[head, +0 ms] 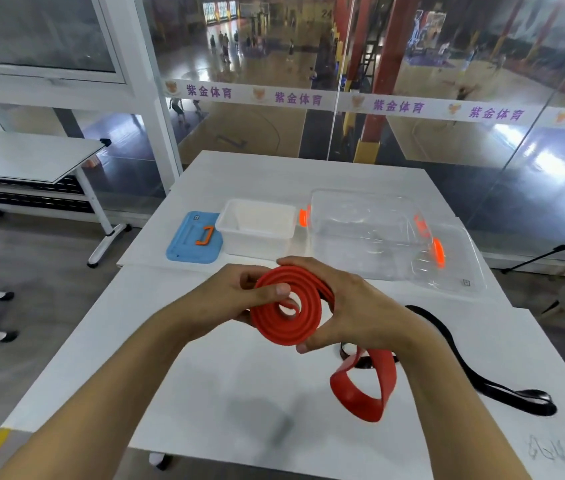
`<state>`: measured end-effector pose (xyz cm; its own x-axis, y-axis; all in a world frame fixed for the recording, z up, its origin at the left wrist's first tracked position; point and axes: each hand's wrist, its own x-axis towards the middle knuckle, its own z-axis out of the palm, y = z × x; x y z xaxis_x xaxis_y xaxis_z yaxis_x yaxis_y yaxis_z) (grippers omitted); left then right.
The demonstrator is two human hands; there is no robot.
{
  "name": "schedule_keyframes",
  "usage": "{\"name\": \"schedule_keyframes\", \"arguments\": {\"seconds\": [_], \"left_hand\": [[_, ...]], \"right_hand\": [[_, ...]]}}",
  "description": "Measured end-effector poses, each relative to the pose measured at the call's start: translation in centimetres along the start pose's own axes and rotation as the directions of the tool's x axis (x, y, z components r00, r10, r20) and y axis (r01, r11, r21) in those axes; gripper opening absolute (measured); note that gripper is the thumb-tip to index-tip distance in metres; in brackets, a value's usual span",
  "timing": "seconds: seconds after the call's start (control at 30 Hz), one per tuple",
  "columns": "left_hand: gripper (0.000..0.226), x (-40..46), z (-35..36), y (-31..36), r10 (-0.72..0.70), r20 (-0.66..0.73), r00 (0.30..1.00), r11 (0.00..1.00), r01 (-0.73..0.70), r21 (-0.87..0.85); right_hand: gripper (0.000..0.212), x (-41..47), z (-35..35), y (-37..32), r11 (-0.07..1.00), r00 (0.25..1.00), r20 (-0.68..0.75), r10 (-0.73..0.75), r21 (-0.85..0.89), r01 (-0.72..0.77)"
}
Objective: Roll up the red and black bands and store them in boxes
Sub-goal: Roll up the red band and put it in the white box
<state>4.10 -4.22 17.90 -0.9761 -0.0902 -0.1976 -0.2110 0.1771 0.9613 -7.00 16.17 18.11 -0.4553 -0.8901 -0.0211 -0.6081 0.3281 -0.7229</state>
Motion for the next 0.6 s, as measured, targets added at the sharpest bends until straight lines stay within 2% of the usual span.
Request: {"name": "schedule_keyframes", "arguments": {"seconds": [0.1, 0.27, 0.43, 0.6], "left_hand": [[0.037, 0.0, 0.5, 0.5, 0.006, -0.029, 1.0, 0.999, -0.004, 0.047], [0.04, 0.1, 2.2, -0.9, 0.056, -0.228, 0.972, 0.985, -0.092, -0.149], [0.046, 0.8, 3.8, -1.0, -0.027, -0.419, 0.908, 0.912, -0.149, -0.382], [0.043, 1.3, 4.6, -0.3, -0.059, -0.538, 0.841, 0.87, -0.221, -0.44]], "right_hand": [[0.11, -0.2, 0.1, -0.3, 1.0, 1.0, 0.022, -0.009, 0.003, 0.009], [0.113, -0.7, 0.2, 0.2, 0.998, 0.999, -0.028, 0.017, 0.066, -0.015], [0.108, -0.7, 1.9, -0.1, 0.983, 0.969, -0.235, 0.074, 0.181, -0.031], [0.118, 0.0, 3.4, -0.3, 0.981, 0.94, -0.33, 0.084, 0.195, -0.019]]}}
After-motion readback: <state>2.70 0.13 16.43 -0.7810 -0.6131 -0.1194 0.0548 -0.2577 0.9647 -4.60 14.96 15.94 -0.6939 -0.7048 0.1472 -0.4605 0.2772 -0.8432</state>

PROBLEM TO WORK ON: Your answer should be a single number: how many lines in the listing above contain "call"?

REPLY: 2